Print all the data that follows exactly, images excluded.

▼▼▼

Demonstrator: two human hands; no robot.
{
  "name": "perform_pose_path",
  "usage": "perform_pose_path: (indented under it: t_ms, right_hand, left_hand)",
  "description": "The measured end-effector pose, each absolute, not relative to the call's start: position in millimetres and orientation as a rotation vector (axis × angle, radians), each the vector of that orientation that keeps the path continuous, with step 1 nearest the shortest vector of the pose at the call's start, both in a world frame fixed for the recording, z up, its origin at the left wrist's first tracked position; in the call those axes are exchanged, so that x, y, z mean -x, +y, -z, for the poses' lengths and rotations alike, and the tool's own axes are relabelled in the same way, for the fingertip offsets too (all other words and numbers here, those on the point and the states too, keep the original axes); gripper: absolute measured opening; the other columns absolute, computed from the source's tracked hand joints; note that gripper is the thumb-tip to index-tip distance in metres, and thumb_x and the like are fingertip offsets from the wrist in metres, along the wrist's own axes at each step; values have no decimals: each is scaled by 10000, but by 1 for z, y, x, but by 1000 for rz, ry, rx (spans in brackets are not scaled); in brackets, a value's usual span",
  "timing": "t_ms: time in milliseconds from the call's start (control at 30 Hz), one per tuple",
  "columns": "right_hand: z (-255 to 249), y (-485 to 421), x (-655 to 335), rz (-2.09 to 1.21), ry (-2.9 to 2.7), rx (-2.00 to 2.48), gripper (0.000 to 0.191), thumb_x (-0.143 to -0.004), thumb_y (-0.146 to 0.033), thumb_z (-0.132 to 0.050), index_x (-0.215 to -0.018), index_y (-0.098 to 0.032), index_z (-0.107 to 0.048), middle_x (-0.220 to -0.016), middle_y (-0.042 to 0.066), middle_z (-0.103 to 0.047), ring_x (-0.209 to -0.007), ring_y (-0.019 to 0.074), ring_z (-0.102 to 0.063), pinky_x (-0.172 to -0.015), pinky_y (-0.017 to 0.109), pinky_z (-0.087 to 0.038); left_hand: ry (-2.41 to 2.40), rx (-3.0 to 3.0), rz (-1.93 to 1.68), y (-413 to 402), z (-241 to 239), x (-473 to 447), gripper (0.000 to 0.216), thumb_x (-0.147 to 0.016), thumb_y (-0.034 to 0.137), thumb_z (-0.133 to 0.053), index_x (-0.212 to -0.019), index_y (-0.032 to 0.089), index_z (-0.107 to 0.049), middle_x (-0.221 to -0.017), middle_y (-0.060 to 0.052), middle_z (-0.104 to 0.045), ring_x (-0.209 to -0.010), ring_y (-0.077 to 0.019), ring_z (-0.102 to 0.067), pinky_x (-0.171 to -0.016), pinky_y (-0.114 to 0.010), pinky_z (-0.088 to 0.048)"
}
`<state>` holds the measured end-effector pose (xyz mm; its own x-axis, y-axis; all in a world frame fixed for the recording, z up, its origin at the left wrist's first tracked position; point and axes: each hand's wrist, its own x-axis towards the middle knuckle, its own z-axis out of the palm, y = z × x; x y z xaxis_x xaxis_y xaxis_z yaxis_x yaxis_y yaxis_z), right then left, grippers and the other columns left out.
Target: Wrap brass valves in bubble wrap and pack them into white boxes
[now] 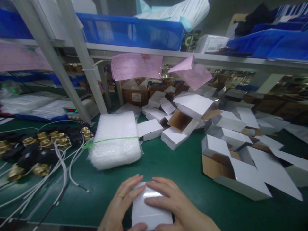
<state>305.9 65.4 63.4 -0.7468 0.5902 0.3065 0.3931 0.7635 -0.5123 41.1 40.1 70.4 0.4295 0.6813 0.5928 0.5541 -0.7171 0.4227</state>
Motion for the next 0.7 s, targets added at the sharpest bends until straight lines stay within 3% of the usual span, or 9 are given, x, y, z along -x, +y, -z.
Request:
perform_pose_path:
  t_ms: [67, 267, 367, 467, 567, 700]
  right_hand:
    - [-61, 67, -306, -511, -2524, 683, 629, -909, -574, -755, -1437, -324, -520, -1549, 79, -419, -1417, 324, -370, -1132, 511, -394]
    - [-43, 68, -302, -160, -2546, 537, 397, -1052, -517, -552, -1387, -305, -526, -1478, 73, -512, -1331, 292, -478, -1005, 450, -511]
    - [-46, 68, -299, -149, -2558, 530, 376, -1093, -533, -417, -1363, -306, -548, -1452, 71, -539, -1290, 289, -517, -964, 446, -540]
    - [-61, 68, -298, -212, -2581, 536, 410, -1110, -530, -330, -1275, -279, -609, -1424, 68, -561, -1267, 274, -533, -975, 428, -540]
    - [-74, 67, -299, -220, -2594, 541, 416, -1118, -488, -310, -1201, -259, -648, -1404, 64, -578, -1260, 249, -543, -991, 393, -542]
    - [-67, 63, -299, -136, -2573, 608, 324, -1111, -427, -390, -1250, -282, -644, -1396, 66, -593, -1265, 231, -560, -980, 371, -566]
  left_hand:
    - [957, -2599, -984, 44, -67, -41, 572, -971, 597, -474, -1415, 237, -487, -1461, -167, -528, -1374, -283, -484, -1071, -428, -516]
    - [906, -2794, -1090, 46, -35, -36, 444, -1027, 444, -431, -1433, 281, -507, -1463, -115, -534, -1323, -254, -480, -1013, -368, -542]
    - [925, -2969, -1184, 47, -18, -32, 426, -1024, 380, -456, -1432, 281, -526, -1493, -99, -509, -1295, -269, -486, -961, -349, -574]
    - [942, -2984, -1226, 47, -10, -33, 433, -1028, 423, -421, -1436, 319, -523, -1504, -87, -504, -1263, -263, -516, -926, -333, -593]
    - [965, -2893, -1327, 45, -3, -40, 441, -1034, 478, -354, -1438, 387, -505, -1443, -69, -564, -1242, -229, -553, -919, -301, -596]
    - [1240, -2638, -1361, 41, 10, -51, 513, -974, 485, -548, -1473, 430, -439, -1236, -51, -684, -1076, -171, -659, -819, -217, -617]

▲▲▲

**EXERCISE ANSWER**
Demonstrator: two human hands; no robot.
{
  "name": "perform_pose_path",
  "usage": "perform_pose_path: (indented under it: t_ms, right_hand, left_hand)",
  "description": "The measured end-effector pose, each absolute, not relative to the call's start: position in millimetres and orientation as a rotation vector (axis × angle, radians), each the vector of that orientation that keeps the path continuous, with step 1 nearest the shortest vector of the pose at the call's start, both in a world frame fixed for the recording, z up, its origin at the left wrist's first tracked position; in the call those axes are exchanged, so that x, y, z mean -x, +y, -z, for the poses' lengths and rotations alike, and the tool's own axes are relabelled in the same way, for the fingertip offsets too (all other words and numbers here, those on the point and the states too, keep the original axes); gripper: absolute measured opening; the other columns absolute, computed from the source's tracked hand joints; note that gripper is the thumb-tip to index-tip distance in metres, and thumb_x and the like are fingertip offsets from the wrist in metres, along the wrist's own axes at each step; values have no decimals: each is scaled by 10000, but by 1 for z, y, x, but by 1000 for rz, ry, rx (spans in brackets are not scaled); in brackets, a value's usual span",
  "timing": "t_ms: time in milliseconds from the call's start (control at 30 Hz), one per tuple",
  "columns": "right_hand: z (-255 to 249), y (-485 to 421), x (-655 to 335), rz (-2.09 to 1.21), ry (-2.9 to 2.7), rx (-2.00 to 2.48), gripper (0.000 to 0.191), thumb_x (-0.143 to -0.004), thumb_y (-0.146 to 0.033), thumb_z (-0.132 to 0.050), index_x (-0.215 to -0.018), index_y (-0.098 to 0.032), index_z (-0.107 to 0.048), middle_x (-0.220 to -0.016), middle_y (-0.042 to 0.066), middle_z (-0.103 to 0.047), ring_x (-0.209 to -0.007), ring_y (-0.019 to 0.074), ring_z (-0.102 to 0.063), pinky_x (-0.172 to -0.015), pinky_y (-0.017 to 0.109), pinky_z (-0.087 to 0.038); left_hand: ry (-2.41 to 2.40), rx (-3.0 to 3.0), rz (-1.93 to 1.68), y (-413 to 402), z (-241 to 239), x (-473 to 447), gripper (0.000 to 0.216), thumb_x (-0.147 to 0.016), thumb_y (-0.034 to 0.137), thumb_z (-0.133 to 0.053), index_x (-0.212 to -0.019), index_y (-0.032 to 0.089), index_z (-0.107 to 0.049), middle_x (-0.221 to -0.017), middle_y (-0.060 to 0.052), middle_z (-0.104 to 0.045), ring_x (-0.209 to -0.010), ring_y (-0.077 to 0.019), ring_z (-0.102 to 0.067), pinky_x (-0.171 to -0.016), pinky_y (-0.114 to 0.010), pinky_z (-0.088 to 0.048)"
}
`<state>` holds the measured end-effector pose (xyz mm; its own x-axis, y-axis; all in a world frame fixed for the recording, z up, its origin at the left wrist's first tracked position; point and axes: each hand's wrist, its own x-axis towards the middle knuckle, its own z-axis out of the palm, y = z × x; x y z xaxis_x xaxis_y xaxis_z yaxis_x yaxis_y yaxis_z), right then left, grippers and the other columns left out.
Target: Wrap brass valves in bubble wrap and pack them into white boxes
[now] 
<state>305.9 65.4 63.4 -0.7468 0.5902 0.3065 0.3931 0.7635 -0.5123 41.1 40.1 70.4 0.4295 0.6813 0.5928 0.5541 -0.7171 0.4227</state>
Motion for the next 0.7 s, targets added at the sharpest bends until straight lines stay within 3% of the usual span, or 9 are given, x, y, z along -x, +y, -z.
Request:
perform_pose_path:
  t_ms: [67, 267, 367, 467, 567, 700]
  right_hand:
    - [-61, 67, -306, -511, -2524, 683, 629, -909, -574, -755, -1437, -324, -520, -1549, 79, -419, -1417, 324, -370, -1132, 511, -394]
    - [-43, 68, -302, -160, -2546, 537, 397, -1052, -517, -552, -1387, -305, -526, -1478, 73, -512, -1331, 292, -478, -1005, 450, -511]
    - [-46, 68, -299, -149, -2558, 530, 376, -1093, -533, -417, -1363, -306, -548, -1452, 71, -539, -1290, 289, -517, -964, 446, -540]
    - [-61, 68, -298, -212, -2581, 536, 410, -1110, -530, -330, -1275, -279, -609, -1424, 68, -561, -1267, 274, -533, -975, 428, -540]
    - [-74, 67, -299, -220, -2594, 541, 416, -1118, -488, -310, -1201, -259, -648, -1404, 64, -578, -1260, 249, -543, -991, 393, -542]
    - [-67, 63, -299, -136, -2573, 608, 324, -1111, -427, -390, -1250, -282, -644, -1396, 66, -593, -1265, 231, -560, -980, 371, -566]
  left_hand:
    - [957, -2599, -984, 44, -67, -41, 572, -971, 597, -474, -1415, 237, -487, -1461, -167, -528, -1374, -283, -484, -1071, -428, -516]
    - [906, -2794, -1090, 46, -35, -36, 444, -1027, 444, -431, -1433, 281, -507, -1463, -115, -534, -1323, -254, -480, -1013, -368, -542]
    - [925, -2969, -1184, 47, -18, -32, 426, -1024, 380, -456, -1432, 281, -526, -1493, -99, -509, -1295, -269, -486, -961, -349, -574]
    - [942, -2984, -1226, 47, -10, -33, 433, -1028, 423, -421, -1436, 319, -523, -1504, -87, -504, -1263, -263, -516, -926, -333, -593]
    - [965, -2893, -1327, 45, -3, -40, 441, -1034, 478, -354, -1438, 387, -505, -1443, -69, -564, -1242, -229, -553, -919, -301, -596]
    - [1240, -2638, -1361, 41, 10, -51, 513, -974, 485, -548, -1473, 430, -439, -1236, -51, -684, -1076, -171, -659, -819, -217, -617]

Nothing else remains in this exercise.